(Dataset entries)
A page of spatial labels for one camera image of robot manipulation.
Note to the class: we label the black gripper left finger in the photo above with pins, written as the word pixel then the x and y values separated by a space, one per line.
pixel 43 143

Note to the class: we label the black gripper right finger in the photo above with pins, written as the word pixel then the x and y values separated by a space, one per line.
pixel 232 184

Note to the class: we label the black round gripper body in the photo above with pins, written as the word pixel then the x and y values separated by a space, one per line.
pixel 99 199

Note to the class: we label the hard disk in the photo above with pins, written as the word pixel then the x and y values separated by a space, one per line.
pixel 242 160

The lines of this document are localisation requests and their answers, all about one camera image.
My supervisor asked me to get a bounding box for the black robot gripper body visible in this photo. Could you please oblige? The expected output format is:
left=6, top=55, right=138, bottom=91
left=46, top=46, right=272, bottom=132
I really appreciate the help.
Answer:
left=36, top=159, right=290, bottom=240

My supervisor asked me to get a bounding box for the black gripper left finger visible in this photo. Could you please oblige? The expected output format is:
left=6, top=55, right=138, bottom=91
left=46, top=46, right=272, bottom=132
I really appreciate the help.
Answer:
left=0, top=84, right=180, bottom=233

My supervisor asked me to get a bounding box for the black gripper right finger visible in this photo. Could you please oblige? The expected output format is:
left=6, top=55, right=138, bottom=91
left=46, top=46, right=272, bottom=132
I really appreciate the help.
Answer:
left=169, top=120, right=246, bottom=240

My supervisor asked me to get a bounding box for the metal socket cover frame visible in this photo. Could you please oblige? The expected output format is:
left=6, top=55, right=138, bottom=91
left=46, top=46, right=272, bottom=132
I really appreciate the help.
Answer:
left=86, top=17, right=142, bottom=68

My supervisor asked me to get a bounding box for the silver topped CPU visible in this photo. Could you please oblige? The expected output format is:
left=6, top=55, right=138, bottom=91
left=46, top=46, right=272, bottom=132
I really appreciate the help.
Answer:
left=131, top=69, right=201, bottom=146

### WHAT YOU HAVE TO DO
You are asked to reproduce word for word the line containing "for the metal" and every subsequent line through the end of the entries.

### ANSWER TO THIS PROBLEM
My supervisor asked me to get a bounding box for the metal socket cover frame visible in this photo. Could you please oblige? The expected output format is:
left=6, top=55, right=138, bottom=91
left=46, top=46, right=272, bottom=132
I really appreciate the help.
Answer:
left=86, top=17, right=142, bottom=68

My supervisor asked me to get a bounding box for the silver topped CPU visible in this photo. Could you please oblige? The expected output format is:
left=6, top=55, right=138, bottom=91
left=46, top=46, right=272, bottom=132
I really appreciate the help.
Answer:
left=131, top=69, right=201, bottom=146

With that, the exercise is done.